# Copying DVD to PC or NAS drive



## greglett (Dec 10, 2006)

Hi,
I am trying to copy one of my DVD's to my PC in order to explore my options for a DVD server.
I was told Handbrake would work but I am not having any luck.
Will this software work? Could my DVD's have copy protection?

Thanks.


----------



## chris71478 (Dec 2, 2011)

Handbrake will not work on copy protected disks. There are other programs that will. The process of putting a DVD on a hard drive is called ripping. Be advised, you're dealing with a gray area of the law, and I'm not sure if this forum allows such chat.


----------



## vann_d (Apr 7, 2009)

DVD Fab is your friend


----------



## greglett (Dec 10, 2006)

Thanks Guys. I know its a Gray area here with ripping even though I own these DVD's.
My 300 Disk changer crapped out some time ago and wanted to go in a different direction.


----------



## Mopar_Mudder (Nov 8, 2010)

Yep DVD Fab is my favorite for DVD ripping also.


----------



## RTS100x5 (Sep 12, 2009)

vann_d said:


> DVD Fab is your friend



DVDFAB IS MY FRIEND TOO :jump:


----------



## greglett (Dec 10, 2006)

Thanks guys! This program really works well.


----------



## greglett (Dec 10, 2006)

I noticed something the DVD's I ripped, sub titles. I didn't notice an option to shut that off. What am I missing?


----------



## RTS100x5 (Sep 12, 2009)

There is a window with the language and audio formats to be copies. I always uncheck these boxes and copy only the main language and audio formats . Ill try to post up a pic. Depending on what media player your using there may be an option to turn off Subtitles. Try XBMC for example (free)


----------



## greglett (Dec 10, 2006)

Thanks. I am using apple TV for playback. I noticed it on the DVD FAB preview as well. I will look for the
check boxes you refereed to.


----------



## RTS100x5 (Sep 12, 2009)

Any subtitiles and foreign languages will be in this box. I always choose MAIN MOVIE instead of COPY DISC which deletes all the trailers as well and gives you more options. 
There is a firmware "update" as well that will install XBMC to your AppleTV, just google


----------



## greglett (Dec 10, 2006)

OK. So you use DVD copy? I used the RIP option. Should I rip or copy? 
XBMC looks wicked! Can't wait to get home and try it.


----------



## RTS100x5 (Sep 12, 2009)

I used to COPY, now I have 2 1tb drives to RIP too... besides the cost of blank BluRays is still too high.
XBMC is a very good program considering its free and does alot...Do take the time to get into the settings and adjust the video and audio tweaks. If you can set it up on your ATV then youll be able to stream from your NAS or HDD's..... Is it 1st gen Appletv or the newer one?


----------



## greglett (Dec 10, 2006)

It's the 2nd Gen Apple TV.


----------



## RTS100x5 (Sep 12, 2009)

That one is a bit harder to add XBMC but it can be done....


----------



## greglett (Dec 10, 2006)

I'll give it a shot.


----------



## greglett (Dec 10, 2006)

I was also thinking about getting a WD TV player. Any thoughts on that?


----------



## RTS100x5 (Sep 12, 2009)

http://wiki.xbmc.org/index.php?title=HOW-TO:Install_XBMC_on_Apple_TV_2

This is a bit complex but looks straightforward...I used GreenP0ison before the latest Apple update and GP no longer supports the new update...it wont be long though. There are others. Be careful as you could potentially run into serious problems if you do it incorrectly....


----------



## Baleful (Oct 5, 2010)

DVDFab is absolutely awesome. As soon as I buy a bluray, the first thing I do is rip it to my server. Then use my HTPC which has XBMC loaded on it, to watch the movie. Love this combo!


----------



## informel (Jun 21, 2011)

greglett said:


> I was also thinking about getting a WD TV player. Any thoughts on that?

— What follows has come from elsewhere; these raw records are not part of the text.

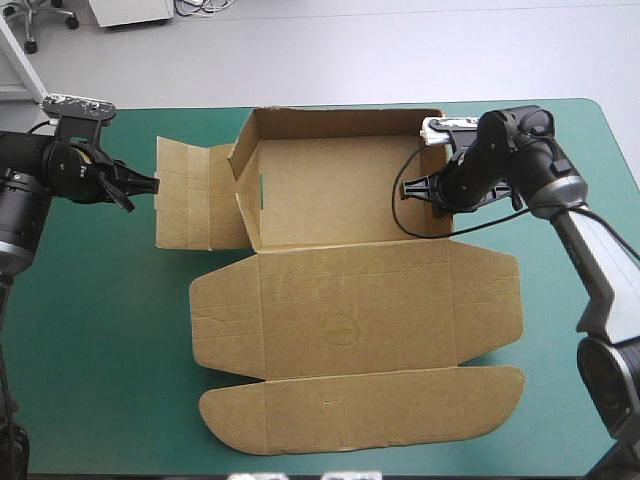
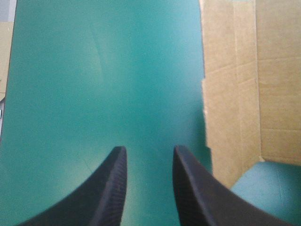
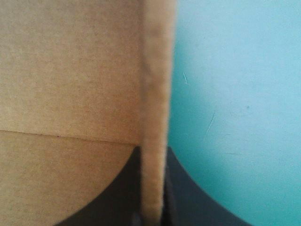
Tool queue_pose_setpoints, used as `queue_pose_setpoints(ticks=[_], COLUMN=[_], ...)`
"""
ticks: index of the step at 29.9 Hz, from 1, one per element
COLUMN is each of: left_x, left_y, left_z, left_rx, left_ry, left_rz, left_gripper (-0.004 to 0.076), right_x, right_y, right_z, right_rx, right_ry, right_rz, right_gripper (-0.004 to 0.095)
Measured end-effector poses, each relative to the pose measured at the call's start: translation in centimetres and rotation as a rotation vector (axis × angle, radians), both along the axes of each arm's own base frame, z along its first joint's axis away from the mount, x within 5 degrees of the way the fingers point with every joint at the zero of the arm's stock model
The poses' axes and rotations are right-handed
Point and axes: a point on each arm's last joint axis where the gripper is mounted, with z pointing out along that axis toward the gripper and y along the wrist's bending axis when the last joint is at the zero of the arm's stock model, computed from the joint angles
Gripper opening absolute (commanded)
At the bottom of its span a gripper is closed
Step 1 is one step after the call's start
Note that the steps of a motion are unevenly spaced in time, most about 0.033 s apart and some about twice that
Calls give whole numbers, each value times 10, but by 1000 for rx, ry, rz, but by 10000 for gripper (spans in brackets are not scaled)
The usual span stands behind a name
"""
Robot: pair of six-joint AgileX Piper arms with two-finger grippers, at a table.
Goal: Fold the box
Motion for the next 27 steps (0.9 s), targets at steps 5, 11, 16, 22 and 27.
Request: queue_pose_setpoints(ticks=[5, 11, 16, 22, 27], left_x=[0, 0, 0, -1, -1], left_y=[-1, -3, -3, -3, -3], left_z=[0, -1, -1, -9, -16], left_rx=[-12, -33, -36, -33, -29], left_ry=[5, 6, 7, 37, 61], left_rz=[-2, -7, -8, -7, -10], left_gripper=[238, 238, 238, 238, 238], right_x=[14, 16, 17, 18, 15], right_y=[6, 8, 8, 5, -2], right_z=[-26, -31, -31, -29, -6], right_rx=[9, 14, 0, -39, -98], right_ry=[77, 92, 79, 53, -36], right_rz=[-13, -4, 40, 66, 62], right_gripper=[-13, 62, 436, 627, 621])
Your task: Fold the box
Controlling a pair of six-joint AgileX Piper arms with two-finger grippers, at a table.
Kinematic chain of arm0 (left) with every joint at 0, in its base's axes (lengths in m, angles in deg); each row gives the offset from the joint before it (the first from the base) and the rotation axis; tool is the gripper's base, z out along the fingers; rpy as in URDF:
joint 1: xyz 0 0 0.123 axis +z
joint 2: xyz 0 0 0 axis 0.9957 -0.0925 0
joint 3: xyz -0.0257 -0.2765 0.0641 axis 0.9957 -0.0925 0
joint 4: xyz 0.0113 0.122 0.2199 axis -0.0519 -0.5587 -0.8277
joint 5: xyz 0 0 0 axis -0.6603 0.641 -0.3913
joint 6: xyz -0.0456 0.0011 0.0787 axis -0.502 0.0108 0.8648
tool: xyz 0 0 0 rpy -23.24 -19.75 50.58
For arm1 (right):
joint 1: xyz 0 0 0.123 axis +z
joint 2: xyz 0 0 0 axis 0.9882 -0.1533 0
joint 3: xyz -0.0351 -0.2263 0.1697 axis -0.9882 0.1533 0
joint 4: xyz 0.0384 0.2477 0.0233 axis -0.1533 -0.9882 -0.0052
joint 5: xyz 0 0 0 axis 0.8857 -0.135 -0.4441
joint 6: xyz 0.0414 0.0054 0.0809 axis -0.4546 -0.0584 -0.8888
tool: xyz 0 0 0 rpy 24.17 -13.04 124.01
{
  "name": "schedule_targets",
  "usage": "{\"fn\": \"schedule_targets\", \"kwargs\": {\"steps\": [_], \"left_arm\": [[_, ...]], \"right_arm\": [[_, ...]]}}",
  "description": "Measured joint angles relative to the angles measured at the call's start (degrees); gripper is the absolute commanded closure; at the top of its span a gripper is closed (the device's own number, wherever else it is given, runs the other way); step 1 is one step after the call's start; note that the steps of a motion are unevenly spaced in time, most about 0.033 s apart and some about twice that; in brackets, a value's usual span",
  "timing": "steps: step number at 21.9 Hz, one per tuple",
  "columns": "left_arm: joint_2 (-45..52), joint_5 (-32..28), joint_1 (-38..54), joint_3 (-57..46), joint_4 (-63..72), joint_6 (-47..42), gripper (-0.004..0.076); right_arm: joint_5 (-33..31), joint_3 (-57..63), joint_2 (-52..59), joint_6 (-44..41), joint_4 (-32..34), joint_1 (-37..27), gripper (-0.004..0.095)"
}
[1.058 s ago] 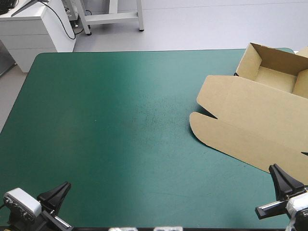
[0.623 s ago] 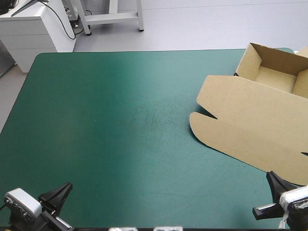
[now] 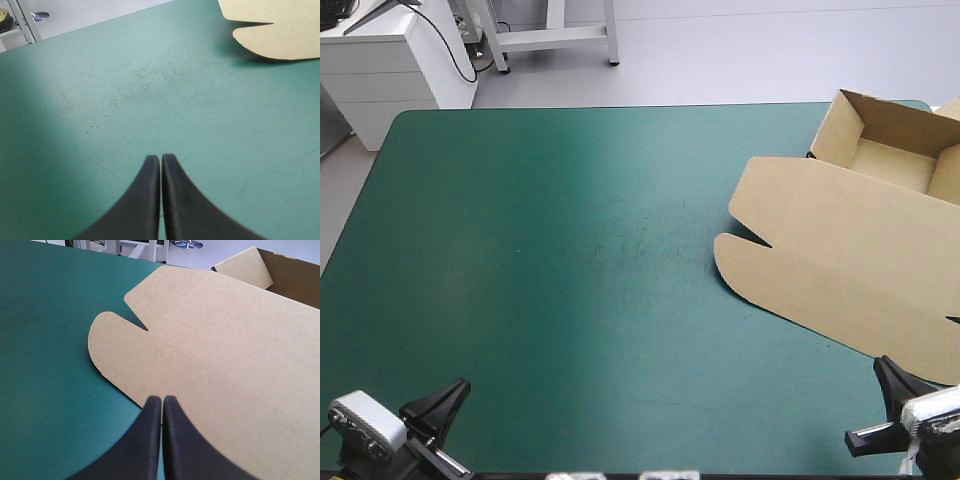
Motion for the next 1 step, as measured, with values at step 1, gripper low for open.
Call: {"fn": "schedule_targets", "kwargs": {"steps": [1], "left_arm": [[0.0, 0.0, 0.0, 0.0, 0.0, 0.0, 0.0731]], "right_arm": [[0.0, 0.0, 0.0, 0.0, 0.0, 0.0, 0.0910]]}}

I have a WD TV live plus and it complement my audio and video gear greatly.
I have some movies on my NAS and can play them on my TV/sound system (in 1080).

I also have some music in FLAC format and it does recognise this format (Plus OGG and many others).

I connect to the network via wire or wirelessly, but I sugess puting a wire for video in HD.

Plus you have all those online services like Vimeo, netflix, pandora, ETC


----------



## RTS100x5 (Sep 12, 2009)

greglett said:


> I was also thinking about getting a WD TV player. Any thoughts on that?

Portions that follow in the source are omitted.